Activity: Please count, in the material below, each line containing "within", and report only the number.

Records shown:
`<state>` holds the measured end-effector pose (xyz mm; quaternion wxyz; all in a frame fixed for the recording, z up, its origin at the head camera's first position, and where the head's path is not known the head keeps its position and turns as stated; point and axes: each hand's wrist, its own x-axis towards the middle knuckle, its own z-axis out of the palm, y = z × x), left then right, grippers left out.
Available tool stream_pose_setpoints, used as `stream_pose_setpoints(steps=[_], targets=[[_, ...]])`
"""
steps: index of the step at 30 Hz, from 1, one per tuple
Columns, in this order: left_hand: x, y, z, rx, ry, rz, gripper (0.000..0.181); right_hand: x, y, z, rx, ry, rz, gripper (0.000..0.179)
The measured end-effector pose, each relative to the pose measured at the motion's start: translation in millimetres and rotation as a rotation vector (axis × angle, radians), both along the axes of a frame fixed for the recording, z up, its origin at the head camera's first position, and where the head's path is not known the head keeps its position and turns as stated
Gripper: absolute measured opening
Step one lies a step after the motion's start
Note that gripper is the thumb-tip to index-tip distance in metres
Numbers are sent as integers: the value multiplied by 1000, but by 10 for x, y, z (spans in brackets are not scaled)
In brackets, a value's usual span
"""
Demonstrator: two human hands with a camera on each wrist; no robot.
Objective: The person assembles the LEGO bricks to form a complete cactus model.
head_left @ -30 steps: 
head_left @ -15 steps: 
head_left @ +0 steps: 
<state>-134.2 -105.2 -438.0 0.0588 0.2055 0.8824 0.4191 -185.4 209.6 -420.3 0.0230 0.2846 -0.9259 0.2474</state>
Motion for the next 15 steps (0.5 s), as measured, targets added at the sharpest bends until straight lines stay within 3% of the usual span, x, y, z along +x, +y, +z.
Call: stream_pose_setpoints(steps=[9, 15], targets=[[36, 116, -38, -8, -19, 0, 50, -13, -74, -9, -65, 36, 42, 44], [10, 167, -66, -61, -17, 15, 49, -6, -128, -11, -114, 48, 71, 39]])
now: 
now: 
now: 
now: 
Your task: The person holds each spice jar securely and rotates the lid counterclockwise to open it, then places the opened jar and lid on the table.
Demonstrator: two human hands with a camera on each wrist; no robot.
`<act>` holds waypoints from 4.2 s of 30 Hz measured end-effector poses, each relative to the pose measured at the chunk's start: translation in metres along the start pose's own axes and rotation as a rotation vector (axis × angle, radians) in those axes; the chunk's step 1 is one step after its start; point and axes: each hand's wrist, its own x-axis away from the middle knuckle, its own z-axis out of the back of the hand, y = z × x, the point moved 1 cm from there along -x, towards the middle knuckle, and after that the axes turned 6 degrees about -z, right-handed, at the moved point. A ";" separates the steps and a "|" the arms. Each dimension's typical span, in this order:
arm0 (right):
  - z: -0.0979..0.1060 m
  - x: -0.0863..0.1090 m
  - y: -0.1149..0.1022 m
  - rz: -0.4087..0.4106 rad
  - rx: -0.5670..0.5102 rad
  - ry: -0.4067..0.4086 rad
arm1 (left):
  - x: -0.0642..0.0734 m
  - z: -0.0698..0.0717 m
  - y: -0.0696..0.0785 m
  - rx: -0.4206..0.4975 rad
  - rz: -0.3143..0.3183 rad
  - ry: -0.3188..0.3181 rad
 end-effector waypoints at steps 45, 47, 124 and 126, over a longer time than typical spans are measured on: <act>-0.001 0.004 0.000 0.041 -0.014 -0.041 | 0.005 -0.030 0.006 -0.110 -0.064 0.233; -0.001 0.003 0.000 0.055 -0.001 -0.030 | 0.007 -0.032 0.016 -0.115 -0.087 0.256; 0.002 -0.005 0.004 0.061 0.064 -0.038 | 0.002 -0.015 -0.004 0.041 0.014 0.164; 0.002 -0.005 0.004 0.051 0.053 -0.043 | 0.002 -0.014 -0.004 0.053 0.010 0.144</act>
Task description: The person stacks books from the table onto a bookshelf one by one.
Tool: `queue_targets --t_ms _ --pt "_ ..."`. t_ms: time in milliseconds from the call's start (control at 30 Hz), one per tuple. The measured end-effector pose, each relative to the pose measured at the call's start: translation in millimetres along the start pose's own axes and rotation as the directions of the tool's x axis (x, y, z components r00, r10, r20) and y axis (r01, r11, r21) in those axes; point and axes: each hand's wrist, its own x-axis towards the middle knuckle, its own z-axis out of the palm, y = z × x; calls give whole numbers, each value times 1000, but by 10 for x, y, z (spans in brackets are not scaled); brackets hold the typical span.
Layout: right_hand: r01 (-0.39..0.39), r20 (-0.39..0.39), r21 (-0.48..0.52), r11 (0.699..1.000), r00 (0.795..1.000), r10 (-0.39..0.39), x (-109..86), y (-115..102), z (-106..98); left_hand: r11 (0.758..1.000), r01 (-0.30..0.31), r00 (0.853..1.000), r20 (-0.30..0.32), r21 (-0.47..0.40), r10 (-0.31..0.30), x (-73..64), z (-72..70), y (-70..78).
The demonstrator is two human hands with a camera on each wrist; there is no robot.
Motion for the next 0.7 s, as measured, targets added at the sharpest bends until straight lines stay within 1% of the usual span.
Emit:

Output below: 2